◆ **About this exercise**: Start at the top line and retype the data exactly through to the end.

======== Given data

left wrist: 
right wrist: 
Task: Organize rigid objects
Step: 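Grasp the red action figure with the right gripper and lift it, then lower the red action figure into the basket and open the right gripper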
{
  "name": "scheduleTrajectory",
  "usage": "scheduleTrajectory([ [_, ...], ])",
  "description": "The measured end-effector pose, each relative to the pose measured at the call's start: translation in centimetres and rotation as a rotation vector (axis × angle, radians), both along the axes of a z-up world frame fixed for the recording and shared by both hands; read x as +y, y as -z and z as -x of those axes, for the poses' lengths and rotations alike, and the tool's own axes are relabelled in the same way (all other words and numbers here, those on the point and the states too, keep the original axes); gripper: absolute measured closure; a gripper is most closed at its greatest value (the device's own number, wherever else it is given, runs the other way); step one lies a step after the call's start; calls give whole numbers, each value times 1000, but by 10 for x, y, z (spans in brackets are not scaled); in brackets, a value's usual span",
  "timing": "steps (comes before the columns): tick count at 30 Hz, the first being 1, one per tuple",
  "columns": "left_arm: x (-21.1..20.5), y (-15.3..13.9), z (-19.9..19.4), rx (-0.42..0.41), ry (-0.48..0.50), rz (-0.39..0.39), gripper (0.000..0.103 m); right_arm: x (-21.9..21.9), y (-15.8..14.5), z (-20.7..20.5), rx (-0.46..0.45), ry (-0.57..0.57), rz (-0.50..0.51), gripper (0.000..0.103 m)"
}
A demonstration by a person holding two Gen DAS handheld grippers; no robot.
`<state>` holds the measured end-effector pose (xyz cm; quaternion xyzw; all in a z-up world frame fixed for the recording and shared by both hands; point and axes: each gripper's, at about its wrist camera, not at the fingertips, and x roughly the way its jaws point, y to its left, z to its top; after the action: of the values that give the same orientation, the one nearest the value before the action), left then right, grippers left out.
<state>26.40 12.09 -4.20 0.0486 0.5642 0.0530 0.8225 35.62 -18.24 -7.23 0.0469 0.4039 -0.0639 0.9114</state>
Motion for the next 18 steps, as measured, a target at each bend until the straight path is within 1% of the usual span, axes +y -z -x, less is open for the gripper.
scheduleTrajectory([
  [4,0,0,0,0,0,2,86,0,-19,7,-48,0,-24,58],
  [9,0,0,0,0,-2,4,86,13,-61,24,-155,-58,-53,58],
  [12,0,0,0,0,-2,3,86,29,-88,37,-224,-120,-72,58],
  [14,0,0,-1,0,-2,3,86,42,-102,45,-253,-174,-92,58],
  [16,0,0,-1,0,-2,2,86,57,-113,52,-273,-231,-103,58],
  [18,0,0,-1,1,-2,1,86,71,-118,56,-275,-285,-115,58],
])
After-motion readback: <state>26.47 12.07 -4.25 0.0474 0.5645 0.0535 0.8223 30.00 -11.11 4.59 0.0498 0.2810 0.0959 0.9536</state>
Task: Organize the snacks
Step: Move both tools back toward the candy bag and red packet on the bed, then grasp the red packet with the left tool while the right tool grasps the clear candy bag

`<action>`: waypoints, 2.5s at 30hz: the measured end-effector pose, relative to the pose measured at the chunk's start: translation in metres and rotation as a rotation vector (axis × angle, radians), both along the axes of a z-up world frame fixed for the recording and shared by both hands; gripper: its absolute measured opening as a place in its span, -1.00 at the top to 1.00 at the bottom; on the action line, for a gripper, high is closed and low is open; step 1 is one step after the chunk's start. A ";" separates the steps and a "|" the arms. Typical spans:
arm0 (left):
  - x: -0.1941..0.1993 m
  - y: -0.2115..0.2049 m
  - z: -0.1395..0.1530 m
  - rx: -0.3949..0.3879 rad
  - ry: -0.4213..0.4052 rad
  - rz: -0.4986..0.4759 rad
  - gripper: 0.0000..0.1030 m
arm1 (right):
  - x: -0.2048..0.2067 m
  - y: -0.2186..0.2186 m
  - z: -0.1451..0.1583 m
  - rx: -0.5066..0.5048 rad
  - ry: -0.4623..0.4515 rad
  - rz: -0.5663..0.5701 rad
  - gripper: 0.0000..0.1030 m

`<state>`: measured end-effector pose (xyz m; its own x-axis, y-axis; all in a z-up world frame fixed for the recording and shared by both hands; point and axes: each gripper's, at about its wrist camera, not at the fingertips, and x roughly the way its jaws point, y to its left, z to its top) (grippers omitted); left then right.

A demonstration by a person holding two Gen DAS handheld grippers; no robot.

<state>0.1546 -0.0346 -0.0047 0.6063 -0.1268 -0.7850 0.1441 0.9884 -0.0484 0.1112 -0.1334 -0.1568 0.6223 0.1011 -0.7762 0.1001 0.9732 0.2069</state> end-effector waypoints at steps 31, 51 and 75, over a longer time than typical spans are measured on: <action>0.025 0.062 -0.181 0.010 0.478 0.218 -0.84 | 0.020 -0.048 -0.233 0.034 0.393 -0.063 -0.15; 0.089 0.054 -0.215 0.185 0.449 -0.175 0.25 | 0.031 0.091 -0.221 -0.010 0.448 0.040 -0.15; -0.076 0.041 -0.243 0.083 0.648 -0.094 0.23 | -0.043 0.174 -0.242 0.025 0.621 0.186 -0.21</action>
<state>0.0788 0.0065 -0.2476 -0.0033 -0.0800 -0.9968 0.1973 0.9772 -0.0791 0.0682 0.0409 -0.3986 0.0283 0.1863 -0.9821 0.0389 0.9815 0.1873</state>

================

◆ **The answer**:
left wrist: 
right wrist: 
Task: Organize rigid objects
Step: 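Grasp the red action figure with the right gripper and lift it, then lower the red action figure into the basket and open the right gripper
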{
  "name": "scheduleTrajectory",
  "usage": "scheduleTrajectory([ [_, ...], ])",
  "description": "The measured end-effector pose, each relative to the pose measured at the call's start: translation in centimetres and rotation as a rotation vector (axis × angle, radians), both along the axes of a z-up world frame fixed for the recording and shared by both hands; read x as +y, y as -z and z as -x of those axes, for the poses' lengths and rotations alike, and the tool's own axes are relabelled in the same way (all other words and numbers here, those on the point and the states too, keep the original axes); gripper: absolute measured closure; a gripper is most closed at its greatest value (the device's own number, wherever else it is given, runs the other way); step one lies a step after the call's start; calls give whole numbers, each value times 1000, but by 10 for x, y, z (spans in brackets are not scaled); in brackets, a value's usual span",
  "timing": "steps (comes before the columns): tick count at 30 Hz, the first being 1, one per tuple",
  "columns": "left_arm: x (-21.1..20.5), y (-15.3..13.9), z (-19.9..19.4), rx (-0.42..0.41), ry (-0.48..0.50), rz (-0.39..0.39), gripper (0.000..0.103 m); right_arm: x (-21.9..21.9), y (-15.8..14.5), z (-20.7..20.5), rx (-0.46..0.45), ry (-0.57..0.57), rz (-0.50..0.51), gripper (0.000..0.103 m)"
}
A demonstration by a person holding two Gen DAS handheld grippers; no robot.
`<state>` holds the measured end-effector pose (xyz cm; quaternion xyzw; all in a z-up world frame fixed for the recording and shared by both hands; point and axes: each gripper's, at about its wrist camera, not at the fingertips, and x roughly the way its jaws point, y to its left, z to its top; after the action: of the values that give the same orientation, the one nearest the value before the action), left then right, grippers left out.
<state>26.40 12.09 -4.20 0.0486 0.5642 0.0530 0.8225 35.62 -18.24 -7.23 0.0469 0.4039 -0.0639 0.9114</state>
Motion for the next 18 steps, as measured, a target at each bend until the straight path is within 1% of the usual span, axes +y -z -x, less is open for the gripper.
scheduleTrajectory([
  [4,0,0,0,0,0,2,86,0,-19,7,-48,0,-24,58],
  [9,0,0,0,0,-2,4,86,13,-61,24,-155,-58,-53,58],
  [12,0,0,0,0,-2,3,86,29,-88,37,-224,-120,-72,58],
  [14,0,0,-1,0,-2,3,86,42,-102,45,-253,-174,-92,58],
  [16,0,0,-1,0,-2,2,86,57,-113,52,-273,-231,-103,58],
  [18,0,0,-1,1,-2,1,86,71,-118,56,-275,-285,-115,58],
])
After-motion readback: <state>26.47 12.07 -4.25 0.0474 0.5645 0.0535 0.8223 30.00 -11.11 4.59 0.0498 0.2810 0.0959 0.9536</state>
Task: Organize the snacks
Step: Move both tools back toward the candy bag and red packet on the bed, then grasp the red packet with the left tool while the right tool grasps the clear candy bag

`<action>`: waypoints, 2.5s at 30hz: the measured end-effector pose, relative to the pose measured at the chunk's start: translation in metres and rotation as a rotation vector (axis × angle, radians), both along the axes of a z-up world frame fixed for the recording and shared by both hands; gripper: its absolute measured opening as a place in its span, -1.00 at the top to 1.00 at the bottom; on the action line, for a gripper, high is closed and low is open; step 1 is one step after the chunk's start. A ";" separates the steps and a "|" the arms. Typical spans:
arm0 (left):
  - x: -0.1941..0.1993 m
  - y: -0.2115..0.2049 m
  - z: -0.1395..0.1530 m
  - rx: -0.3949..0.3879 rad
  - ry: -0.4213..0.4052 rad
  - rz: -0.4986..0.4759 rad
  - gripper: 0.0000..0.1030 m
arm1 (right):
  - x: -0.2048..0.2067 m
  - y: -0.2186..0.2186 m
  - z: -0.1451..0.1583 m
  - rx: -0.5066..0.5048 rad
  - ry: -0.4623..0.4515 rad
  - rz: -0.5663..0.5701 rad
  - gripper: 0.0000..0.1030 m

`<state>`: measured end-effector pose (xyz m; its own x-axis, y-axis; all in a z-up world frame fixed for the recording and shared by both hands; point and axes: each gripper's, at about its wrist camera, not at the fingertips, and x roughly the way its jaws point, y to its left, z to its top) (grippers omitted); left then right.

A demonstration by a person holding two Gen DAS handheld grippers; no robot.

<state>0.1546 -0.0346 -0.0047 0.6063 -0.1268 -0.7850 0.1441 0.9884 -0.0484 0.1112 -0.1334 -0.1568 0.6223 0.1011 -0.7762 0.1001 0.9732 0.2069</state> end-effector waypoints at steps 31, 51 and 75, over a longer time than typical spans are measured on: <action>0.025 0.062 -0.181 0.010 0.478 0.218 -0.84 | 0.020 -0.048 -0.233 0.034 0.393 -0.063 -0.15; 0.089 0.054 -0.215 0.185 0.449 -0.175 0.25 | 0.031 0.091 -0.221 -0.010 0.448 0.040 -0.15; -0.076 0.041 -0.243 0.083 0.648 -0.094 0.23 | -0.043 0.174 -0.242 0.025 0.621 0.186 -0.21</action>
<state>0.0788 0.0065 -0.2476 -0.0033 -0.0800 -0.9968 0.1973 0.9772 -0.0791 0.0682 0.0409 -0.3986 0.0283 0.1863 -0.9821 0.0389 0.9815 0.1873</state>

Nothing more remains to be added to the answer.